Backpropagation DNN exercises

Computational graph in Tensorboard showing the components involved in a TF BP update

Neuron

A network consist of a concatenation of the following layers

Fully Connected layer with input \(x^{(1)}\), \(W^{(1)}\) and output \(z^{(1)}\).
RELU producing \(a^{(1)}\)
Fully Connected layer with parameters \(W^{(2)}\) producing \(z^{(2)}\)
SOFTMAX producing \(\hat{y}\)
Cross-Entropy (CE) loss producing \(L\)

The task of backprop consists of the following steps:

Sketch the network and write down the equations for the forward path.
Propagate the backwards path i.e. make sure you write down the expressions of the gradient of the loss with respect to all the network parameters.

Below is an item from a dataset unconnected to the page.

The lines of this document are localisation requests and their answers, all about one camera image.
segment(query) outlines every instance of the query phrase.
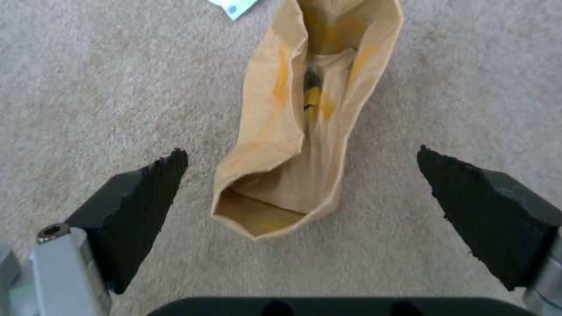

NOTE: Please note that we have omitted the bias terms for simplicity.

Backward Pass Step	Symbolic Equation
(5)	\(\frac{\partial L}{\partial L} = 1.0\)
(4)	\(\frac{\partial L}{\partial z^{(2)}} = \hat y - y\)
(3a)	\(\frac{\partial L}{\partial W^{(2)}} = a^{(1)} (\hat y - y)\)
(3b)	\(\frac{\partial L}{\partial a^{(1)}} = W^{(2)} (\hat y - y)\)
(2)	\(\frac{\partial L}{\partial z^{(1)}} = \frac{\partial L}{\partial a^{(1)}}\) if \(a^{(1)} > 0\)
(1)	\(\frac{\partial L}{\partial W^{(1)}} = \frac{\partial L}{\partial z^{(1)}} \times x^{(1)}\)